• YOUR GOAL
Restate word for word the lines of the records below, starting at the line that contains "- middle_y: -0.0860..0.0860" and ending at the line that contains "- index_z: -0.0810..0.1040", with both of those lines included and nothing else.

(INPUT FOR THIS TASK begins)

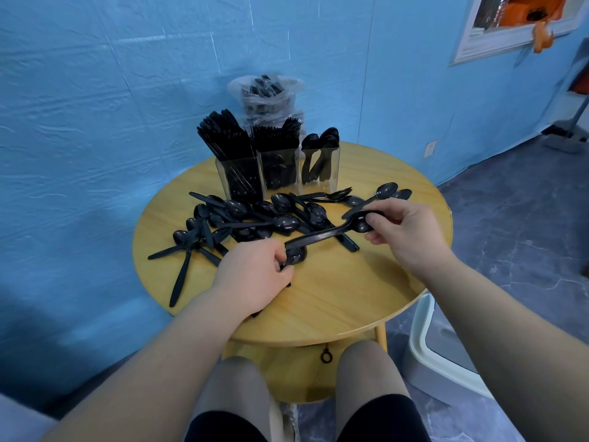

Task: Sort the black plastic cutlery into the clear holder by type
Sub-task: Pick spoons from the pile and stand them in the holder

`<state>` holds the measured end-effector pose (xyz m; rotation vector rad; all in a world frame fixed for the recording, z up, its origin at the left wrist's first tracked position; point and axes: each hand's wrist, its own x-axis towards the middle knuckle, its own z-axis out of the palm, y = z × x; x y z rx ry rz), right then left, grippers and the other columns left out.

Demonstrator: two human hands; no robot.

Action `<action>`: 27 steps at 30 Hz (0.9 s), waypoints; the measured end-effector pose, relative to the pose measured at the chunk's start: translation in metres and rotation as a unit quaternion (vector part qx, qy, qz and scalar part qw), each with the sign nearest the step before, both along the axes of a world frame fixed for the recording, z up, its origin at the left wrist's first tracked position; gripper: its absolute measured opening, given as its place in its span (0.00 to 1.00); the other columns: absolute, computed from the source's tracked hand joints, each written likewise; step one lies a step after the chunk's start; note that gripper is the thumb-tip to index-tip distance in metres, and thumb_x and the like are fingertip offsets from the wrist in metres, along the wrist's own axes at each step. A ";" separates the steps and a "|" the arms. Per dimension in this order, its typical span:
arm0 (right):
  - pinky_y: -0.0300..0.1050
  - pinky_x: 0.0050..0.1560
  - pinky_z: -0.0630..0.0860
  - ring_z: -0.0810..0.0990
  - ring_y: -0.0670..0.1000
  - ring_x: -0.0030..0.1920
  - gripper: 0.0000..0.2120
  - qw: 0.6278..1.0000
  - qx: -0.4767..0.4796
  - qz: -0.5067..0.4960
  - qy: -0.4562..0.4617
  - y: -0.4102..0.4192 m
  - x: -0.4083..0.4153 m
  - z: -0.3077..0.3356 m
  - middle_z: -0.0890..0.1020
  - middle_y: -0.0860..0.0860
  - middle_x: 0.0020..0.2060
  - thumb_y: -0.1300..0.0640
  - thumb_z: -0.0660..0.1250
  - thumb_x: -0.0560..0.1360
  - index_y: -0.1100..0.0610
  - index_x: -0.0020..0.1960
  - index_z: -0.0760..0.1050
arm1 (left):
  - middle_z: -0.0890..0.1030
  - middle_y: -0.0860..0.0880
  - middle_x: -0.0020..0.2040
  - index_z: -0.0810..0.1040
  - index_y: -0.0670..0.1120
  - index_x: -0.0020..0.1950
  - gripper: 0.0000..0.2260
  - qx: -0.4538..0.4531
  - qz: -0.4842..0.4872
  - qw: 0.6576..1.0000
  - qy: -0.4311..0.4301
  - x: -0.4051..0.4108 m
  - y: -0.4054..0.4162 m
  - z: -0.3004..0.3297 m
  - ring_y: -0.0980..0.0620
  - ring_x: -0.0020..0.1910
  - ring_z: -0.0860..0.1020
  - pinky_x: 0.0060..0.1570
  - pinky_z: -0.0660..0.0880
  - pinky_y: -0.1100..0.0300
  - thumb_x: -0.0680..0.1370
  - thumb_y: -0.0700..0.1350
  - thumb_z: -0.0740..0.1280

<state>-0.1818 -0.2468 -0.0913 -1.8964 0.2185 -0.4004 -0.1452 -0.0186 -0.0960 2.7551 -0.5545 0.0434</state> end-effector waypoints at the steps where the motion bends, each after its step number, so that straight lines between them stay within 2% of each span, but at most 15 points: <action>1: 0.38 0.42 0.81 0.82 0.46 0.36 0.08 1.000 -0.005 0.007 -0.001 0.001 -0.001 0.000 0.83 0.51 0.39 0.64 0.65 0.77 0.54 0.50 0.79 | 0.78 0.58 0.38 0.78 0.53 0.52 0.07 0.002 0.004 1.000 0.004 0.000 0.000 0.000 0.57 0.42 0.77 0.45 0.78 0.56 0.76 0.53 0.66; 5: 0.37 0.44 0.80 0.82 0.48 0.40 0.10 0.999 -0.031 0.025 -0.009 0.002 -0.004 0.004 0.83 0.51 0.41 0.64 0.65 0.77 0.50 0.48 0.79 | 0.77 0.59 0.39 0.78 0.53 0.54 0.08 -0.007 0.017 1.000 -0.001 0.002 0.000 0.002 0.56 0.43 0.77 0.48 0.78 0.55 0.77 0.52 0.65; 8: 0.40 0.47 0.80 0.82 0.50 0.42 0.10 0.998 -0.041 0.039 -0.018 0.003 -0.006 0.008 0.84 0.53 0.42 0.64 0.65 0.77 0.51 0.48 0.80 | 0.78 0.58 0.42 0.77 0.51 0.60 0.11 -0.052 0.033 0.998 -0.003 0.007 0.004 0.007 0.56 0.45 0.77 0.49 0.75 0.59 0.79 0.49 0.63; 10: 0.41 0.46 0.80 0.81 0.51 0.41 0.09 0.997 -0.062 0.043 -0.024 0.003 -0.005 0.012 0.83 0.52 0.39 0.64 0.65 0.77 0.51 0.48 0.80 | 0.79 0.56 0.44 0.75 0.50 0.64 0.13 -0.078 0.035 0.996 0.001 0.011 0.007 0.013 0.58 0.44 0.77 0.45 0.73 0.64 0.80 0.47 0.61; 13: 0.40 0.44 0.79 0.81 0.51 0.40 0.08 0.994 -0.096 0.032 -0.030 0.005 -0.004 0.016 0.81 0.49 0.37 0.62 0.65 0.77 0.50 0.48 0.80 | 0.78 0.56 0.42 0.75 0.50 0.64 0.12 -0.113 0.044 0.993 -0.006 0.016 0.010 0.027 0.62 0.40 0.77 0.36 0.66 0.70 0.81 0.47 0.59; 15: 0.40 0.44 0.77 0.80 0.50 0.40 0.08 0.991 -0.124 0.033 -0.044 0.010 -0.001 0.017 0.79 0.46 0.38 0.62 0.66 0.76 0.51 0.49 0.81 | 0.78 0.56 0.40 0.76 0.50 0.62 0.11 -0.116 0.034 0.993 -0.004 0.017 0.007 0.034 0.60 0.40 0.77 0.37 0.69 0.68 0.82 0.47 0.58; 17: 0.36 0.43 0.74 0.78 0.46 0.39 0.08 0.984 -0.159 0.034 -0.067 0.021 0.002 0.019 0.77 0.43 0.38 0.62 0.67 0.76 0.54 0.51 0.82 | 0.77 0.55 0.40 0.77 0.50 0.58 0.11 -0.096 0.005 0.995 0.006 0.015 -0.001 0.037 0.58 0.40 0.76 0.38 0.72 0.64 0.82 0.47 0.57; 19: 0.31 0.42 0.72 0.77 0.43 0.38 0.08 0.978 -0.186 0.025 -0.094 0.033 0.006 0.019 0.76 0.40 0.38 0.62 0.68 0.75 0.56 0.52 0.82 | 0.76 0.56 0.40 0.77 0.50 0.56 0.11 -0.085 -0.025 0.996 0.010 0.012 -0.009 0.038 0.58 0.38 0.74 0.36 0.69 0.63 0.83 0.47 0.55; 22: 0.34 0.43 0.74 0.76 0.40 0.36 0.06 0.981 -0.156 0.005 -0.112 0.043 0.010 0.017 0.79 0.40 0.36 0.62 0.70 0.73 0.53 0.48 0.80 | 0.78 0.53 0.39 0.76 0.50 0.53 0.11 -0.115 -0.047 0.992 0.031 0.008 -0.015 0.036 0.58 0.35 0.73 0.34 0.69 0.60 0.83 0.47 0.54; 25: 0.33 0.38 0.73 0.77 0.42 0.35 0.05 0.980 -0.151 -0.030 -0.129 0.046 0.011 0.015 0.79 0.43 0.34 0.61 0.71 0.73 0.52 0.44 0.77 | 0.78 0.52 0.38 0.76 0.49 0.55 0.13 -0.167 -0.061 0.983 0.044 0.005 -0.015 0.032 0.53 0.36 0.76 0.42 0.76 0.54 0.83 0.47 0.52; 27: 0.31 0.39 0.72 0.78 0.42 0.37 0.05 0.976 -0.159 -0.048 -0.139 0.048 0.012 0.016 0.80 0.43 0.36 0.60 0.71 0.73 0.52 0.46 0.78 | 0.76 0.54 0.36 0.75 0.50 0.59 0.13 -0.166 -0.085 0.982 0.036 0.001 -0.017 0.032 0.53 0.36 0.76 0.41 0.75 0.55 0.83 0.48 0.52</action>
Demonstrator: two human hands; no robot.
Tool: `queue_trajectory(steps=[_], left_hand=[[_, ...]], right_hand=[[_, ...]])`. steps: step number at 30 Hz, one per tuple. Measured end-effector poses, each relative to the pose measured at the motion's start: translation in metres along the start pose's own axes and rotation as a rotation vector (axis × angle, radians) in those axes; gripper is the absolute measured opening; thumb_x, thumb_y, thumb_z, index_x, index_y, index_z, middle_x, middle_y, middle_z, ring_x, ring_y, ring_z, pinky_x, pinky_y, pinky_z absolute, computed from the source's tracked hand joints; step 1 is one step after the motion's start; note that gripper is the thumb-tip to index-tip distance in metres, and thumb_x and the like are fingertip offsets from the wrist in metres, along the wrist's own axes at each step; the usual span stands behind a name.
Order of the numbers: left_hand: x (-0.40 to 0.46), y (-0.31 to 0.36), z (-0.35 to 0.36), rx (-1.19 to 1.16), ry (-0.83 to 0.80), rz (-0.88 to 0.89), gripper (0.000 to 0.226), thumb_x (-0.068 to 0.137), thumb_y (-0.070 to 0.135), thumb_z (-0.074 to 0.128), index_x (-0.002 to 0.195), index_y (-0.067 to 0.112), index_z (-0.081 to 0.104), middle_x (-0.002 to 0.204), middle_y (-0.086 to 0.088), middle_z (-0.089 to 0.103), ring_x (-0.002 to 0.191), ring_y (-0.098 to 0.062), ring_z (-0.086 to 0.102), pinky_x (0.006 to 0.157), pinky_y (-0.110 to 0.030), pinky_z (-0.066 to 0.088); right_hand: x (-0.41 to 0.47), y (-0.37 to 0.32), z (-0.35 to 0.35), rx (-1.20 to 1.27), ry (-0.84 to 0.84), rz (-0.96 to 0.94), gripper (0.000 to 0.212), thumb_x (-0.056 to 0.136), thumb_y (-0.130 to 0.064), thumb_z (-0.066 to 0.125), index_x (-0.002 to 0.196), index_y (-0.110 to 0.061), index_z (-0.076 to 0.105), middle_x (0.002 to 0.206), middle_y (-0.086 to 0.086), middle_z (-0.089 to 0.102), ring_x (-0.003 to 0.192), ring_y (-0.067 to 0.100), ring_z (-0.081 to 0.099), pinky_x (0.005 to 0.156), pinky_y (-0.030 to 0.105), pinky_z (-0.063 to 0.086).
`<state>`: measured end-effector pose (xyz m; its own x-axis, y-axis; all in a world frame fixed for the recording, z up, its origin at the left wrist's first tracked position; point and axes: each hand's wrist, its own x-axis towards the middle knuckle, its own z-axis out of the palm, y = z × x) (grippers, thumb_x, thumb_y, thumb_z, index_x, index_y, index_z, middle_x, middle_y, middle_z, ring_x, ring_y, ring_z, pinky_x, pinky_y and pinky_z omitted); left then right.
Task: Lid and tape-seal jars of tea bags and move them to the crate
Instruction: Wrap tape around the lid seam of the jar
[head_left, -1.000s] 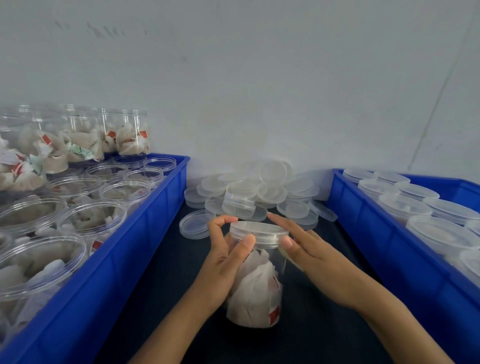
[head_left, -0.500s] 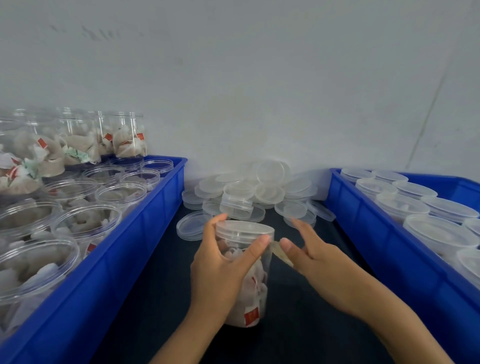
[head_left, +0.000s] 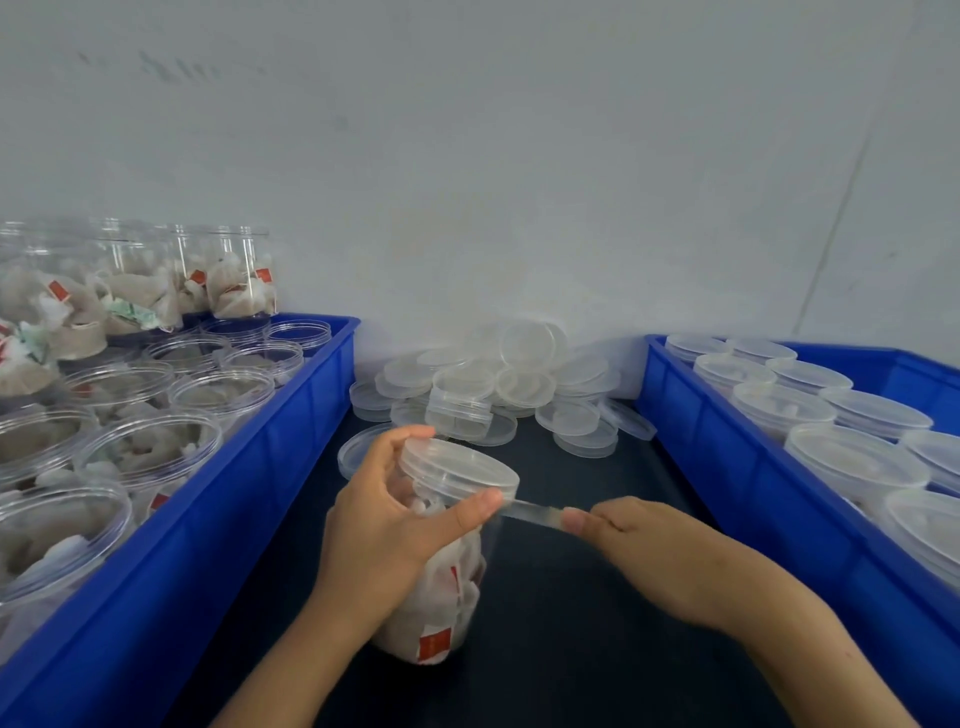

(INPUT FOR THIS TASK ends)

• TASK SOLUTION
  - middle_y: -0.0860..0.0860
  - middle_x: 0.0020..0.2060
  - thumb_y: -0.1300..0.0640
  - thumb_z: -0.0660..0.1250
  - thumb_x: -0.0560..0.1360
  - index_y: -0.1100..0.0610
  - index_x: -0.0020..0.1960
  - index_z: -0.0760..0.1050
arm1 (left):
  - middle_z: -0.0890..0.1030
  - middle_y: -0.0860..0.0880
  - middle_x: -0.0020..0.2040
  - index_z: -0.0810..0.1040

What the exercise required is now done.